Product was isolated as a white solid, mp 55–57 °C; 1H NMR (400 MHz, CDCl3): δ 7.22 (s, 1H), 7.31–7.47 (m, 6H), 7.59 (d, J = 7.6 Hz, 2H), 7.72 (d, J = 7.6 Hz, 2H). Other characterization data are in good agreement with the previously reported data.[18]

3-Bromo-2,5-diphenylthiophene (9b)

Product was isolated as a yellow oil; 1H NMR (400 MHz, CDCl3): δ 7.27 (s, 1H), 7.31–7.47 (m, 6H), 7.59 (d, J = 7.2 Hz, 2H), 7.71 (d, J = 7.2 Hz, 2H). Other characterization data are in good agreement with the previously reported data.[18]

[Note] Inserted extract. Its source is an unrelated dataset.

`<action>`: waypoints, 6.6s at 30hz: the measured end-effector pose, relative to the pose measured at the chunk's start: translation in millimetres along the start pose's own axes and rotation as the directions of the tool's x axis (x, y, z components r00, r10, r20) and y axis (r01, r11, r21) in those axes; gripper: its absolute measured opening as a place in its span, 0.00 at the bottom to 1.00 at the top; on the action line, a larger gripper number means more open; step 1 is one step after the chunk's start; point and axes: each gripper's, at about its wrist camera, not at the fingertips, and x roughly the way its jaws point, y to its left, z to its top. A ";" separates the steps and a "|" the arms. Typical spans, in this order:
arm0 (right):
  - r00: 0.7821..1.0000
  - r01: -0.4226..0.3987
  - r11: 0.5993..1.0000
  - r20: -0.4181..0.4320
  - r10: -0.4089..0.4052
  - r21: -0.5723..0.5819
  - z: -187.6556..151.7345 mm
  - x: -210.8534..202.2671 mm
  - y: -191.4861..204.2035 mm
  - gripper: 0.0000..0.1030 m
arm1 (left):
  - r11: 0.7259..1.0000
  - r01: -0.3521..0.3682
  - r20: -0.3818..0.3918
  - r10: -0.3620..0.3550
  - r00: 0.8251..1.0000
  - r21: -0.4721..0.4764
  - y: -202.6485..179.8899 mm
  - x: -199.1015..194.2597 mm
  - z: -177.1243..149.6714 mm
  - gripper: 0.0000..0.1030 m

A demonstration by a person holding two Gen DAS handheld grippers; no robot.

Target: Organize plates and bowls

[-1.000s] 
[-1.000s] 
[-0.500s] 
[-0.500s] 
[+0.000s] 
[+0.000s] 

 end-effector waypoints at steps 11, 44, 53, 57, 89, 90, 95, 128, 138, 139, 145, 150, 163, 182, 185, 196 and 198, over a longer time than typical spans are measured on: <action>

3-Iodo-2,5-diphenylthiophene (9c)

Product was isolated as a yellow oil; 1H NMR (400 MHz, CDCl3): δ 7.30–7.34 (m, 2H), 7.39–7.47 (m, 5H), 7.59 (d, J = 7.2 Hz, 2H), 7.66 (d, J = 7.2 Hz, 2H). Other characterization data are in good agreement with the previously reported data.[18]